俺様外科医に求婚されました



厳しかった寒さも和らぎ、ここ数日は心地よい風が吹くようになった。

凍えるような冬から、気が付けばまた一つ季節は移り変わり、病院に向かう通勤路にある桜の木にはたくさんの蕾が芽吹いている。


もう、春なんだな。

桜の木を見ながらふと立ち止まった私は、青く晴れ渡る空を見上げ、スーッと息を吸い込んだ。

春の訪れを感じさせてくれる穏やかな空気は、なんだか心まで穏やかにしてくれるような気がする。


「さっ、今日も頑張らなきゃ」


ポツリと呟き、私は再び歩き出す。

すると病院へ向かっている途中にカバンの中で携帯が鳴った。

画面を確認すると、芹那からメッセージが届いていた。
芹那というのは小野さんのことだ。


‘‘おはよう!理香子もう仕事?’’


それを見て、私はすぐに‘‘おはよう、もうすぐ病院に着くところ’’と返信する。


再会してからというもの、私達は頻繁に連絡を取り合うようになり、あれからすでに三回食事に行った。

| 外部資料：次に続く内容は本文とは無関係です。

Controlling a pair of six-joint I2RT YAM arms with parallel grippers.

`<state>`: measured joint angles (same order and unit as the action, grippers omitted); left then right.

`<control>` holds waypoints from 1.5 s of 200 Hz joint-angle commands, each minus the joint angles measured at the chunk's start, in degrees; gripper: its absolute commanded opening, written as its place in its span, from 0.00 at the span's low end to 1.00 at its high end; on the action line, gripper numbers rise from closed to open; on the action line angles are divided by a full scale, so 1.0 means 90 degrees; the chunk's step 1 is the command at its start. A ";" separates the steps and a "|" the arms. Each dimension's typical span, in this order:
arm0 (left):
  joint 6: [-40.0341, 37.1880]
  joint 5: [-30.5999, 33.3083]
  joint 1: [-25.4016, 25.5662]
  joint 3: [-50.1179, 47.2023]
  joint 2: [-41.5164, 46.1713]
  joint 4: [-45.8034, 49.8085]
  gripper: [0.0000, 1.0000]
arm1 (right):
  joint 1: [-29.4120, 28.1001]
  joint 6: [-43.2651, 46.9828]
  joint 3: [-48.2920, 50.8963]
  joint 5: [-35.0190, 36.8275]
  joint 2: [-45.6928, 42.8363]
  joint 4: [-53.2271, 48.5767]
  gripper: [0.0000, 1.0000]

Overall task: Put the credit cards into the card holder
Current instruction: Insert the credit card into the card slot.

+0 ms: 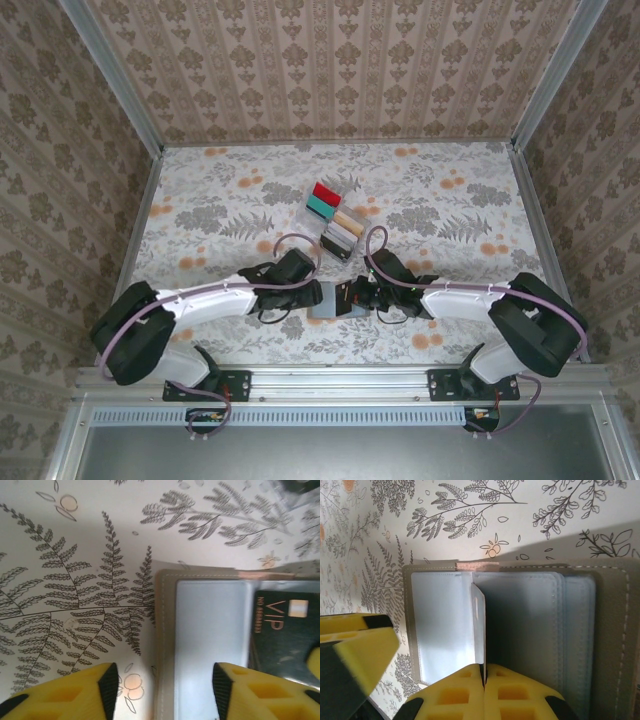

結婚したら野々原という姓になる小野さんが、いいきっかけだからお互いを名前で呼び合おうと言い出したこともあり、つい先日からは私は芹那、芹那は理香子と呼ぶようになっていた。


‘‘そっか、わかった。また仕事終わった頃連絡する。それから、ごめんね。’’


ごめんねって何だ?

返信されたメッセージを確認した私は不思議に思いながらも病院に着くといつも通り更衣室に向かった。